She turned back toward me.

“Merlin,” she said then, “I think you lied to me.”

I felt myself frowning as I tried to recall an occasion when I might have misled her about something. I shook my head.

“If I did,” I told her, “I don’t remember.”

“It was some years ago,” she said, “when I asked you to try walking your father’s Pattern.”

“Oh,” I answered, feeling myself blush and wondering whether it was apparent in this strange light.

“You took advantage of what I had told you about the Pattern’s resistance,” she continued. “You pretended it was preventing you from setting your foot upon it. But there was no visible sign of the resistance, such as there was when I tried stepping onto it.”

She looked at me, as if for confirmation. “So?” I said.

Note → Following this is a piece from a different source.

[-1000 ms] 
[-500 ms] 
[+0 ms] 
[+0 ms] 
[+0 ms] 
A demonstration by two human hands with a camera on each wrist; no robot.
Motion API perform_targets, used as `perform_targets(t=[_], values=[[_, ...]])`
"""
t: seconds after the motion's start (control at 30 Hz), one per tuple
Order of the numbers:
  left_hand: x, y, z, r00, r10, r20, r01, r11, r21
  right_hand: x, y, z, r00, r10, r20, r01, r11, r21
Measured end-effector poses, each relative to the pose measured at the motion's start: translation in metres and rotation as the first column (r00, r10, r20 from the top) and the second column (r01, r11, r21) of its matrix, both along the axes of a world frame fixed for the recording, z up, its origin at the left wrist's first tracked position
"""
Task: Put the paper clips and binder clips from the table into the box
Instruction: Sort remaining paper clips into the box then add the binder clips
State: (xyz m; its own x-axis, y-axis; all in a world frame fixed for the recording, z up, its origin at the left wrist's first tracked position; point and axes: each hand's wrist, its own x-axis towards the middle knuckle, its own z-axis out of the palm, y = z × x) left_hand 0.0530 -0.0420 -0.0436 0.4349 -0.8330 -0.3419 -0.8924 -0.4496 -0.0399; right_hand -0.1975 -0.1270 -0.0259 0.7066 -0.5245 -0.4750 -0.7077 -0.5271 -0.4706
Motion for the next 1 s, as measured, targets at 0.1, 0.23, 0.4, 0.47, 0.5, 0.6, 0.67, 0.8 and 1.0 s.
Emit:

“So,” she replied, “it has become more important now than it was then, and I have to know: Were you faking it that day?”

“Yes,” I said.

“Why?”

“Once I took one step upon it,” I explained, “I’d have been committed to walking it. Who knows where it might have led me and what situation might have followed? I was near the end of my holiday and in a hurry to get back to school: I didn’t have time for what might have turned into a lengthy expedition. Telling you there were difficulties seemed the most graceful way of begging off.”

“I think there’s more to it than that,” she said.

“What do you mean?”

“I think Corwin told you something about it that the rest of us do not know-or that he left you a message. I believe you know more than you let on concerning the thing.”

I shrugged.

“Sorry, Fiona. I have no control over your suspicions,” I said: “Wish I could be of more help.”

“You can,” she replied.

“Tell me how.”

“Come with me to the place of the new Pattern. I want you to walk it.”

I shook my head.

“I’ve got a lot more pressing business,” I told her, ”than satisfying your curiosity about something my dad did years ago.”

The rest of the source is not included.